Pension tax system particularly unsatisfactory for NHS staff
Author: Louise Prime
Pension tax relief limits bite in particularly unsatisfactory ways on senior NHS staff and are likely to bite much more in 2019/20 than in previous years, according to a new report out today. Royal London warned that this issue is undermining NHS waiting time initiatives – and called for an end to the current “bewildering system of pension tax relief”.
There have been growing reports of senior NHS staff cutting their hours or even retiring because of pension tax issues, and today pensions and insurance company Royal London published a new policy paper explaining the issue and reviewing the various solutions on offer. In Finding the right medicine – how to fix the problems between doctors and their pension scheme it explained that the NHS Pension Scheme has undergone major reform in recent years and staff can easily have rights under one of the older (1995 or 2008) final salary schemes as well as under the 2015 scheme – and given that it is possible in any given year to accrue new rights in more than one section, it can be especially difficult for NHS staff to work out how much of their annual allowance they have used up.

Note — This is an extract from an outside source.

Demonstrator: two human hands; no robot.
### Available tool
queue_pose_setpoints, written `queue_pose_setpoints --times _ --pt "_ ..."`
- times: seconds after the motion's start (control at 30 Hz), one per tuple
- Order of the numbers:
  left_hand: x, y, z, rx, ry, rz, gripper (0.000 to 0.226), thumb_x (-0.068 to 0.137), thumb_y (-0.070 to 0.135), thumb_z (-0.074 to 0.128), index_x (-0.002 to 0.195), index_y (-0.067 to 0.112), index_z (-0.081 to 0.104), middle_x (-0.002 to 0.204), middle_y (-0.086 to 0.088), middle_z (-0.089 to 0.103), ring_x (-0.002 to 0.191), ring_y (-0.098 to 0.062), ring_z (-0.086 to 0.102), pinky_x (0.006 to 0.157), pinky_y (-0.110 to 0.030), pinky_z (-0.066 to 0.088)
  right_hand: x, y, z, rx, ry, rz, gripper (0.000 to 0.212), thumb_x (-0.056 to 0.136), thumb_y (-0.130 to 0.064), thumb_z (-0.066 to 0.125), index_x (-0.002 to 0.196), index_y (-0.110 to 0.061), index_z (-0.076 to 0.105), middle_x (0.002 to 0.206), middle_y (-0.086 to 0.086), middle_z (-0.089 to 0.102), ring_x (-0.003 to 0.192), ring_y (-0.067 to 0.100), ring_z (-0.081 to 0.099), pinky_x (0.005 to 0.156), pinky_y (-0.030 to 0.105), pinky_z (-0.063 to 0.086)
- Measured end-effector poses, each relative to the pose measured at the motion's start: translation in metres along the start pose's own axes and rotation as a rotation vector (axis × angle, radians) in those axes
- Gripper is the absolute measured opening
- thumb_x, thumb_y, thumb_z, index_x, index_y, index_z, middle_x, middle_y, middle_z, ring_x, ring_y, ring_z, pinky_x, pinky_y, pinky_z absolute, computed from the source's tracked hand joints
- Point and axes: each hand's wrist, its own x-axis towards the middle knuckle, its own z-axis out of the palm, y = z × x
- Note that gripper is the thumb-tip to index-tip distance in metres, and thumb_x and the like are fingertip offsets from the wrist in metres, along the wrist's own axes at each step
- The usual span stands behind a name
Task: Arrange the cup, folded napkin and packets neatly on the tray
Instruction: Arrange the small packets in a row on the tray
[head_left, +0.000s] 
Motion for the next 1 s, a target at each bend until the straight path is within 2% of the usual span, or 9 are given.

The authors added that another gap in the information available to NHS staff is future projections of their benefits under the 2015 scheme. They argued that although the NHS believes it would be speculative to estimate today’s NHS workers’ future entitlements under the Career Average Revalued Earnings scheme, because future earnings levels are not known, without such information it can be very hard for people to undertake sensible pension planning. They urged: “The NHS Pension Scheme should start to present this information as soon as possible. This would also help members to see the true value of their pensions and might reduce opt-out rates.”
The report concluded that:
- This issue is likely to bite much more in 2019/20 than in previous years because the ability to ‘carry forward’ unused annual allowances from up to three previous years will now only go back to 2016/17 – the first year when the tapered annual allowance was in force; previously, doctors could ‘carry forward’ from 2015/16 when no reduction applied.
- One option – favoured by the Chancellor in his recent evidence to the Treasury Committee – is to make changes within the NHS Pension Scheme and/or NHS pay arrangements. But these would largely be ‘sticking plaster’ solutions for a more fundamental problem.
- The best solution would be to remove a complex and unpredictable feature of the tax system – the tapered annual allowance – even if this required a reduction in the overall annual allowance.
Royal London director of policy Steve Webb said: “It is utterly absurd that doctors are having to consider their pension tax position before deciding whether or not to take on an additional shift or cover for an absent colleague. The NHS is structured around senior clinicians taking on additional roles and responsibilities and this whole culture is being undermined by a bewildering system of pension tax relief.
“Rather than tinkering with the NHS pension scheme, the Treasury should abolish the ludicrous and capricious system of tapering annual allowances for tax relief. Patient care must not continue to suffer on the altar of Treasury intransigence”.
The British Medical Association said the NHS pension scheme is an important part of doctors’ reward package, including many who started working in the NHS more than 20 years ago. BMA Pension committee chair Dr Paul Youngs said this morning: “As this report highlights, the government’s changes are delivering an unfair and unacceptable shock to a large number of doctors especially as some are facing unexpected bills of tens of thousands of pounds.
“Unfortunately, due to the perverse application of annual allowance and tapering annual allowance, doctors would receive higher pensions and remove or substantially reduce annual allowance tax charges by working less than full-time.
“All doctors want a simple, transparent and fair system that allows doctors to get on with what they want to do, treat patients, without the worry that doing extra work will actually make them financially worse off. Urgent action is required to prevent a potentially catastrophic impact on large parts of the NHS.”